*AIM OF THE EXERCISE*. Search the records for the string "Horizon" and copy every line where it turns up.

*DATA*.
- Opening Delimiter -

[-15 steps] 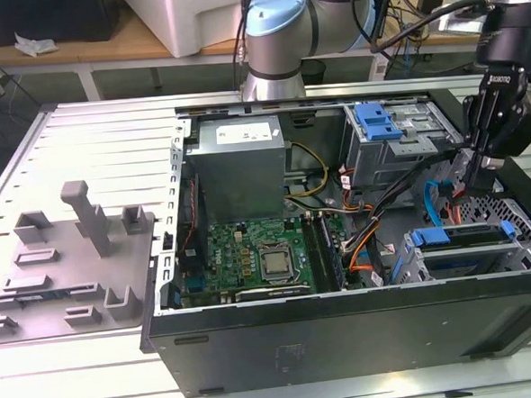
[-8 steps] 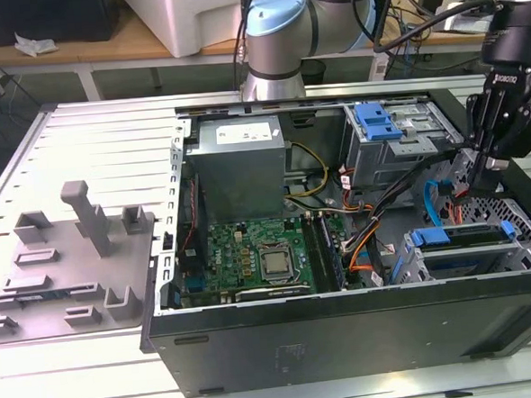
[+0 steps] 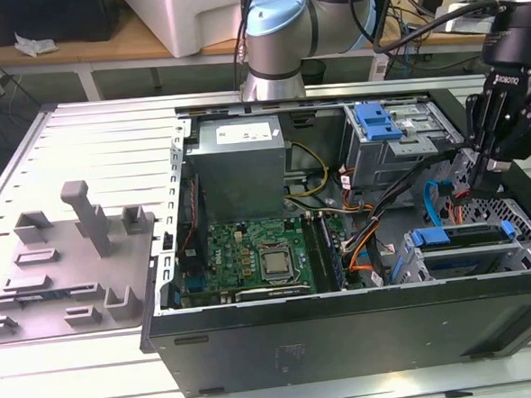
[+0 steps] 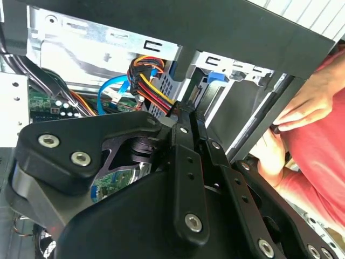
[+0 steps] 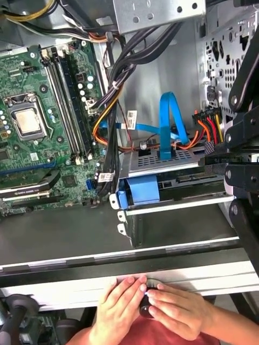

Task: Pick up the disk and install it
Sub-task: 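Insert the first disk wire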

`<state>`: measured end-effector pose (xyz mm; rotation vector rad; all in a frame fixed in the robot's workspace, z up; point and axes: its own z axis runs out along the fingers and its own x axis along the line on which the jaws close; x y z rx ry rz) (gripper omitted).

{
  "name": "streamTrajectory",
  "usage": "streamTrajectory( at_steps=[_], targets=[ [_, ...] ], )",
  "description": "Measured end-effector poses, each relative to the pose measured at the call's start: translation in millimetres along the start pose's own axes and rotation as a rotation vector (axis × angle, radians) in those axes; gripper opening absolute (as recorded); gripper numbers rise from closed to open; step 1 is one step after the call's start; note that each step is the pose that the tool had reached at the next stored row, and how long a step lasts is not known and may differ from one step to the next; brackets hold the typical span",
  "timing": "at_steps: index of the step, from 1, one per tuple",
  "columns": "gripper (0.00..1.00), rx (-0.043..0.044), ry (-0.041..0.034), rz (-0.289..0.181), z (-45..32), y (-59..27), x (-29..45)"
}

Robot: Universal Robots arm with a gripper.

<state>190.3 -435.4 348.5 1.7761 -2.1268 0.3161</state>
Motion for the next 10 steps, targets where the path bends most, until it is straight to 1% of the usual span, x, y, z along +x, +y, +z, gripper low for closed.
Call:
streamTrajectory(
  at_steps=[2, 3, 4, 5, 7, 9, 10],
  targets=[
    [0.17, 0.0007, -0.0118, -0.006, 0.6, 0.7, 1.1],
    [0.17, 0.001, -0.0163, -0.009, 0.8, 1.0, 1.6],
    [0.17, 0.0018, -0.0254, -0.014, 1.4, 1.6, 2.8],
    [0.17, 0.0027, -0.0323, -0.018, 1.8, 2.1, 3.8],
    [0.17, 0.0041, -0.042, -0.025, 2.5, 2.8, 5.2],
    [0.17, 0.0065, -0.0578, -0.035, 3.6, 3.8, 7.6],
    [0.17, 0.0073, -0.0621, -0.038, 3.9, 4.1, 8.4]
  ],
)
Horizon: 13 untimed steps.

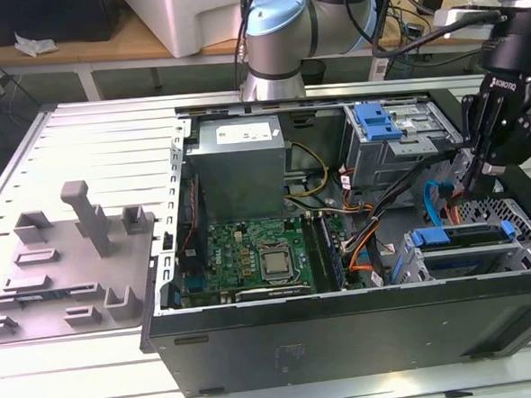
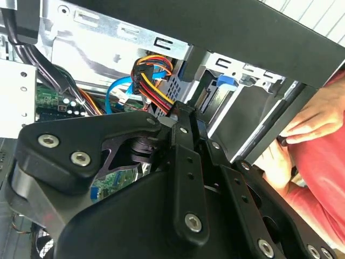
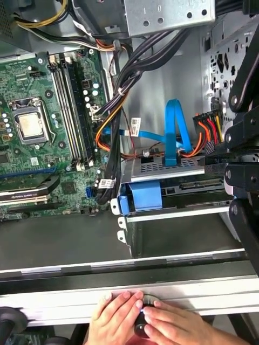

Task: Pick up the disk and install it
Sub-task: 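Insert the first disk wire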

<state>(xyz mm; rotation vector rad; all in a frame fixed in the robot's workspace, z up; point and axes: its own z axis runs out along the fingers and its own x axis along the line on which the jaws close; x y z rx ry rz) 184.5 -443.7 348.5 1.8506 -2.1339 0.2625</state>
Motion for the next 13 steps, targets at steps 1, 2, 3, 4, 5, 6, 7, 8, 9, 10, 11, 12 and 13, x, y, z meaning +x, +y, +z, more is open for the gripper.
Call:
streamTrajectory(
  at_steps=[1, 2, 3, 4, 5, 6, 7, 8, 9, 10, 11, 12, 13],
  targets=[
    [0.17, 0.0014, -0.0059, -0.004, 0.4, 0.3, 1.2],
    [0.17, 0.0042, -0.0153, -0.011, 1.2, 0.9, 3.3],
    [0.17, 0.006, -0.0201, -0.015, 1.6, 1.2, 4.6],
    [0.17, 0.0076, -0.025, -0.018, 2.0, 1.5, 5.9],
    [0.17, 0.0087, -0.0288, -0.02, 2.3, 1.6, 6.7],
    [0.17, 0.0098, -0.0331, -0.022, 2.6, 1.7, 7.6],
    [0.17, 0.0113, -0.0398, -0.024, 3.0, 1.9, 8.9],
    [0.17, 0.0122, -0.0439, -0.026, 3.3, 2.0, 9.7],
    [0.17, 0.0133, -0.0485, -0.027, 3.6, 2.0, 10.7],
    [0.17, 0.0149, -0.0555, -0.029, 4.1, 2.2, 12.1],
    [0.17, 0.0164, -0.0636, -0.031, 4.5, 2.2, 13.4],
    [0.17, 0.0172, -0.0719, -0.032, 4.8, 2.2, 14.6],
    [0.17, 0.0176, -0.0786, -0.033, 5.1, 2.1, 15.5]
  ],
)
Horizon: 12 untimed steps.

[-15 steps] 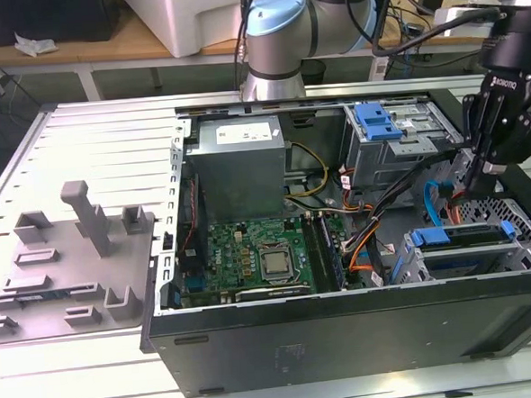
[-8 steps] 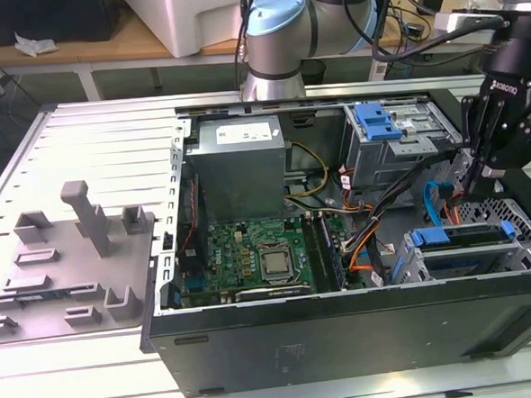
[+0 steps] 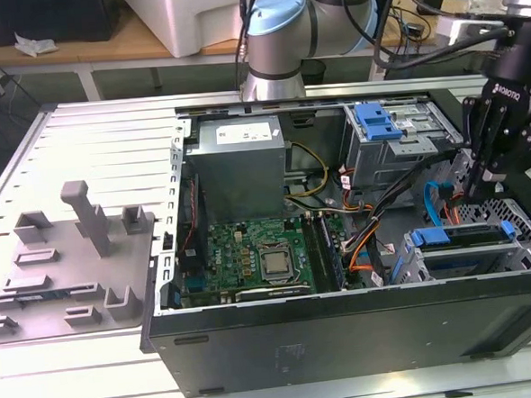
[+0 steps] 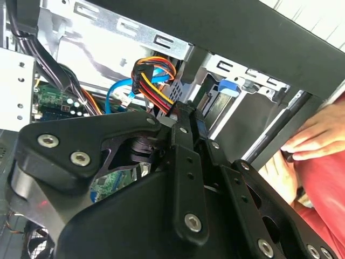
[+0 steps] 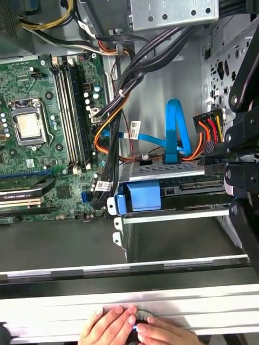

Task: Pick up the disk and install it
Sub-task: 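Insert the first disk wire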

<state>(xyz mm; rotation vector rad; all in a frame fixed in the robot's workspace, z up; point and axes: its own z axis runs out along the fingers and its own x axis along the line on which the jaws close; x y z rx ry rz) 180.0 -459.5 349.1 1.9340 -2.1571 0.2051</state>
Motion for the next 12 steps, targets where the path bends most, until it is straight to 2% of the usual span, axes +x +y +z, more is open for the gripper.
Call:
streamTrajectory(
  at_steps=[1, 2, 4, 8, 10, 12],
  targets=[
    [0.17, 0.0009, -0.0122, -0.001, 0.4, -0.1, 1.6],
    [0.17, 0.0022, -0.0334, -0.003, 0.9, -0.1, 4.2],
    [0.17, 0.0034, -0.0583, -0.006, 1.4, -0.3, 8.3],
    [0.17, 0.0049, -0.0832, -0.011, -0.1, -0.1, 16.7],
    [0.17, 0.0052, -0.0894, -0.012, -0.7, 0.0, 19.4],
    [0.17, 0.0059, -0.1002, -0.015, -1.3, 0.0, 23.1]
  ],
)
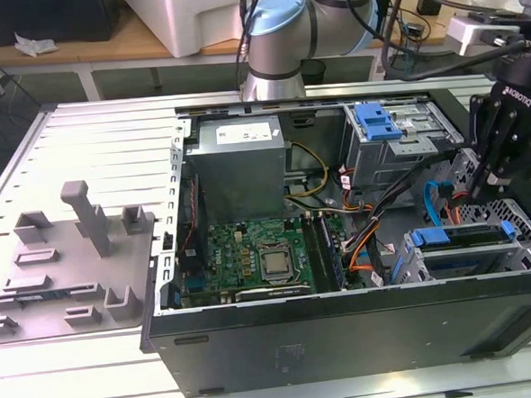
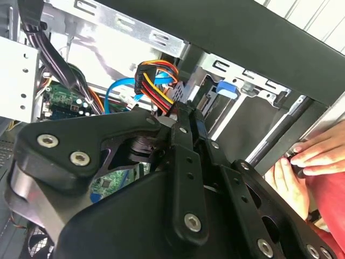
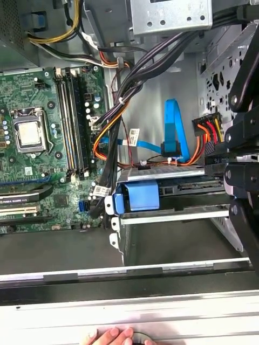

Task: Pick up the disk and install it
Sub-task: 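Insert the first disk wire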

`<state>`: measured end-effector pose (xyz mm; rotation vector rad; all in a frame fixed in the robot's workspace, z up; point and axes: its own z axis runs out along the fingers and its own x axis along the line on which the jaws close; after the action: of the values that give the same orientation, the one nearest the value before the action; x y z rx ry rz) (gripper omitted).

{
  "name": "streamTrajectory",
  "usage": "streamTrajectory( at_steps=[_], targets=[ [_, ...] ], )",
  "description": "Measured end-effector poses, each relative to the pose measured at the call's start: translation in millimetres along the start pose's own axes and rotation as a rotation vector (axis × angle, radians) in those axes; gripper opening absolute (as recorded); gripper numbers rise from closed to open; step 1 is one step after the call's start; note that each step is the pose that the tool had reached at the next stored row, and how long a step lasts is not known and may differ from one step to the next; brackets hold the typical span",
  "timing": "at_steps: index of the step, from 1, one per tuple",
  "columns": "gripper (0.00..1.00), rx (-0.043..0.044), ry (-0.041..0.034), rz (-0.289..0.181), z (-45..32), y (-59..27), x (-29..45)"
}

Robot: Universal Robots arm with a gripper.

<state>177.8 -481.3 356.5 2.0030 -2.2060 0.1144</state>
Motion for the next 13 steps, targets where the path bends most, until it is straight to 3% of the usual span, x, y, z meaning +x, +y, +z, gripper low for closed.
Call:
streamTrajectory(
  at_steps=[3, 7, 13],
  targets=[
    [0.17, 0.0009, -0.0144, -0.003, -1.0, 0.0, 4.5],
    [0.17, 0.0022, -0.0391, -0.008, -1.5, 0.5, 12.8],
    [0.17, 0.0037, -0.0586, -0.009, 0.9, 4.5, 25.8]
  ],
)
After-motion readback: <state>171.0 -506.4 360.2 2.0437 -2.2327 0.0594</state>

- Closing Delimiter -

*ANSWER TO THIS EXERCISE*.
Horizon: 13 untimed steps.
Horizon: 12 untimed steps.

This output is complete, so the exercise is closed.